━━━━━ Working data ━━━━━

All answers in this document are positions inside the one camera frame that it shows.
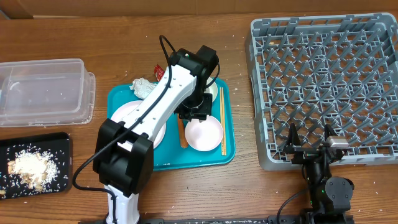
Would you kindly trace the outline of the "large white plate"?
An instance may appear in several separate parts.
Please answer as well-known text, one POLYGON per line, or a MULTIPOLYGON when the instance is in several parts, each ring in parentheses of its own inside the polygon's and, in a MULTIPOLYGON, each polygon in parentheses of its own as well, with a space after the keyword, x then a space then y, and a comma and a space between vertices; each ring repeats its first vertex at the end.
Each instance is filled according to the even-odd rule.
MULTIPOLYGON (((115 121, 115 122, 120 121, 123 117, 127 116, 129 114, 129 112, 136 109, 141 103, 142 103, 142 100, 136 100, 136 101, 131 101, 131 102, 128 102, 128 103, 122 105, 113 113, 111 120, 115 121)), ((155 138, 154 149, 156 149, 156 147, 163 140, 163 138, 165 136, 165 132, 166 132, 166 124, 164 124, 162 126, 158 135, 155 138)))

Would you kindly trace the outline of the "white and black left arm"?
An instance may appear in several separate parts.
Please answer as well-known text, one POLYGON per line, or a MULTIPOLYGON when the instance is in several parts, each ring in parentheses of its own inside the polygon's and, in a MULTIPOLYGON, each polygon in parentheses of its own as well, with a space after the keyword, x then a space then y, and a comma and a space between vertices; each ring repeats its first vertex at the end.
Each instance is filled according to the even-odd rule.
POLYGON ((168 56, 169 66, 156 87, 119 121, 100 126, 93 170, 108 193, 105 223, 137 223, 139 193, 154 168, 154 140, 170 116, 205 120, 212 96, 206 82, 219 67, 216 51, 202 45, 197 53, 179 49, 168 56))

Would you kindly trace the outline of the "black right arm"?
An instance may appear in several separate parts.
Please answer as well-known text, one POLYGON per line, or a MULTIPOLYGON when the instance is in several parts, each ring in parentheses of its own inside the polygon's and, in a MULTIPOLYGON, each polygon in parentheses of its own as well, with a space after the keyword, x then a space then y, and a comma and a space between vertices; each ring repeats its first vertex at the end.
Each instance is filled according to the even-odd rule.
POLYGON ((354 223, 346 216, 351 209, 354 183, 344 177, 332 176, 330 164, 343 158, 349 144, 343 136, 335 133, 327 124, 324 126, 324 141, 318 147, 302 146, 297 129, 292 123, 283 151, 293 155, 292 164, 302 166, 307 188, 288 198, 279 208, 277 223, 354 223), (304 208, 297 216, 281 217, 283 208, 293 199, 308 192, 310 208, 304 208))

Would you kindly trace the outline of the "white tissue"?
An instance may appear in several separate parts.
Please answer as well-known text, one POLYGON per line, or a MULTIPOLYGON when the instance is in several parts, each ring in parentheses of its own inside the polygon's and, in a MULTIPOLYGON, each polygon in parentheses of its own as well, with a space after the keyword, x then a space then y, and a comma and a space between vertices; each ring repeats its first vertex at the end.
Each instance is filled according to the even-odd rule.
POLYGON ((156 85, 156 83, 151 83, 145 78, 138 78, 132 82, 132 85, 129 88, 139 99, 144 100, 156 85))

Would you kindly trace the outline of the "rice and food scraps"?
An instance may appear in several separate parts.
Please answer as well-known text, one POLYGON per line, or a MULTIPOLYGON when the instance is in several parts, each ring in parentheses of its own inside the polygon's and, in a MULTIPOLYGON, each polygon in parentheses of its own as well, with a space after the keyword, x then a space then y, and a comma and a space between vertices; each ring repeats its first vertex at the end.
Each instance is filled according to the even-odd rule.
POLYGON ((50 152, 23 150, 8 159, 6 172, 1 174, 1 198, 14 198, 52 192, 60 173, 50 152))

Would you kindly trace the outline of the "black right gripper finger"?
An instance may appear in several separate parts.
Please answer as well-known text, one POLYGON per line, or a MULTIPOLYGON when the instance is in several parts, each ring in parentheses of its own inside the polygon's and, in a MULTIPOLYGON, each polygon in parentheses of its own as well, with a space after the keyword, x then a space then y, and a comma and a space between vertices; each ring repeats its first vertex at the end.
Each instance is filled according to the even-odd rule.
POLYGON ((334 135, 335 135, 335 131, 333 130, 331 125, 330 124, 326 124, 324 126, 324 138, 328 139, 330 136, 334 136, 334 135))
POLYGON ((297 128, 294 123, 289 126, 289 134, 285 143, 287 146, 301 146, 297 128))

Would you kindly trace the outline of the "red snack wrapper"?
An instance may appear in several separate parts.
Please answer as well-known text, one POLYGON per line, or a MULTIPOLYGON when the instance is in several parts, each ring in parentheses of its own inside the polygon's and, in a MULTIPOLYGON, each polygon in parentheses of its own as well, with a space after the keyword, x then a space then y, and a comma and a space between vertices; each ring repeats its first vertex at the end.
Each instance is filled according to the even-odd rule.
POLYGON ((164 76, 165 70, 159 65, 157 64, 154 67, 154 75, 157 79, 157 81, 160 81, 162 79, 162 77, 164 76))

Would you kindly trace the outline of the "orange carrot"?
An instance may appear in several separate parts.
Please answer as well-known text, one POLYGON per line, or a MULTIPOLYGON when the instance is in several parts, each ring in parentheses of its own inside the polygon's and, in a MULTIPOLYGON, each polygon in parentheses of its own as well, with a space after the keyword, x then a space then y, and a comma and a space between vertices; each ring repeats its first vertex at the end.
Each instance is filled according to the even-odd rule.
POLYGON ((178 134, 180 139, 180 145, 182 148, 188 147, 188 142, 185 137, 185 127, 183 121, 180 119, 179 114, 177 115, 177 124, 178 124, 178 134))

━━━━━

> **Work request**
Exact copies of the entries above are needed, with every picture removed.

> **Exercise result**
All answers in this document are positions inside the one camera frame that it shows.
Would you kindly trace the outline of the "large white plate"?
An instance may appear in several separate parts.
Please answer as well-known text, one POLYGON per line, or a MULTIPOLYGON when the instance is in several parts, each ring in parentheses of its own inside the polygon's and, in a MULTIPOLYGON, each polygon in parentheses of its own as well, with a space after the keyword, x then a space then y, and a comma and a space between vertices; each ring repeats its first vertex at the end.
Each instance is filled according to the even-odd rule.
MULTIPOLYGON (((115 121, 115 122, 120 121, 123 117, 127 116, 129 114, 129 112, 136 109, 141 103, 142 103, 142 100, 136 100, 136 101, 131 101, 131 102, 128 102, 128 103, 122 105, 113 113, 111 120, 115 121)), ((155 138, 154 149, 156 149, 156 147, 163 140, 163 138, 165 136, 165 132, 166 132, 166 124, 164 124, 162 126, 158 135, 155 138)))

Would you kindly trace the outline of the "white and black left arm"?
An instance may appear in several separate parts.
Please answer as well-known text, one POLYGON per line, or a MULTIPOLYGON when the instance is in several parts, each ring in parentheses of its own inside the polygon's and, in a MULTIPOLYGON, each polygon in parentheses of its own as well, with a space after the keyword, x then a space then y, and a comma and a space between vertices; each ring repeats its first vertex at the end.
Each instance is filled according to the even-odd rule.
POLYGON ((168 56, 169 66, 156 87, 119 121, 100 126, 93 170, 108 193, 105 223, 137 223, 139 193, 154 168, 154 140, 170 116, 205 120, 212 96, 206 82, 219 67, 216 51, 202 45, 197 53, 179 49, 168 56))

Would you kindly trace the outline of the "black right arm"?
An instance may appear in several separate parts.
Please answer as well-known text, one POLYGON per line, or a MULTIPOLYGON when the instance is in several parts, each ring in parentheses of its own inside the polygon's and, in a MULTIPOLYGON, each polygon in parentheses of its own as well, with a space after the keyword, x then a space then y, and a comma and a space between vertices; each ring repeats its first vertex at the end.
Each instance is filled according to the even-odd rule.
POLYGON ((354 223, 346 216, 351 209, 354 183, 344 177, 332 176, 330 164, 343 158, 349 144, 343 136, 335 133, 327 124, 324 126, 324 141, 318 147, 302 146, 297 129, 292 123, 283 151, 293 155, 292 164, 302 166, 307 188, 288 198, 279 208, 277 223, 354 223), (304 208, 297 216, 281 217, 283 208, 293 199, 308 192, 310 208, 304 208))

Would you kindly trace the outline of the "white tissue"?
An instance may appear in several separate parts.
Please answer as well-known text, one POLYGON per line, or a MULTIPOLYGON when the instance is in several parts, each ring in parentheses of its own inside the polygon's and, in a MULTIPOLYGON, each polygon in parentheses of its own as well, with a space after the keyword, x then a space then y, and a comma and a space between vertices; each ring repeats its first vertex at the end.
Each instance is filled according to the even-odd rule.
POLYGON ((156 85, 156 83, 151 83, 145 78, 138 78, 132 82, 132 85, 129 88, 139 99, 144 100, 156 85))

Would you kindly trace the outline of the "rice and food scraps"?
An instance may appear in several separate parts.
Please answer as well-known text, one POLYGON per line, or a MULTIPOLYGON when the instance is in several parts, each ring in parentheses of its own inside the polygon's and, in a MULTIPOLYGON, each polygon in parentheses of its own as well, with a space after the keyword, x then a space then y, and a comma and a space between vertices; each ring repeats its first vertex at the end.
Each instance is filled according to the even-odd rule.
POLYGON ((50 152, 23 150, 8 159, 6 172, 1 174, 1 198, 14 198, 52 192, 60 173, 50 152))

Would you kindly trace the outline of the "black right gripper finger"?
An instance may appear in several separate parts.
Please answer as well-known text, one POLYGON per line, or a MULTIPOLYGON when the instance is in several parts, each ring in parentheses of its own inside the polygon's and, in a MULTIPOLYGON, each polygon in parentheses of its own as well, with a space after the keyword, x then a space then y, and a comma and a space between vertices; each ring repeats its first vertex at the end.
Each instance is filled according to the even-odd rule.
POLYGON ((334 135, 335 135, 335 131, 333 130, 331 125, 330 124, 326 124, 324 126, 324 138, 328 139, 330 136, 334 136, 334 135))
POLYGON ((297 128, 294 123, 289 126, 289 134, 285 143, 287 146, 301 146, 297 128))

Would you kindly trace the outline of the "red snack wrapper"?
An instance may appear in several separate parts.
Please answer as well-known text, one POLYGON per line, or a MULTIPOLYGON when the instance is in several parts, each ring in parentheses of its own inside the polygon's and, in a MULTIPOLYGON, each polygon in parentheses of its own as well, with a space after the keyword, x then a space then y, and a comma and a space between vertices; each ring repeats its first vertex at the end.
Each instance is filled according to the even-odd rule.
POLYGON ((164 76, 165 70, 159 65, 157 64, 154 67, 154 75, 157 79, 157 81, 160 81, 162 79, 162 77, 164 76))

Would you kindly trace the outline of the "orange carrot"?
An instance may appear in several separate parts.
Please answer as well-known text, one POLYGON per line, or a MULTIPOLYGON when the instance is in several parts, each ring in parentheses of its own inside the polygon's and, in a MULTIPOLYGON, each polygon in parentheses of its own as well, with a space after the keyword, x then a space then y, and a comma and a space between vertices; each ring repeats its first vertex at the end.
Each instance is filled according to the even-odd rule.
POLYGON ((178 134, 180 139, 180 145, 182 148, 188 147, 188 142, 185 137, 185 127, 183 121, 180 119, 179 114, 177 115, 177 124, 178 124, 178 134))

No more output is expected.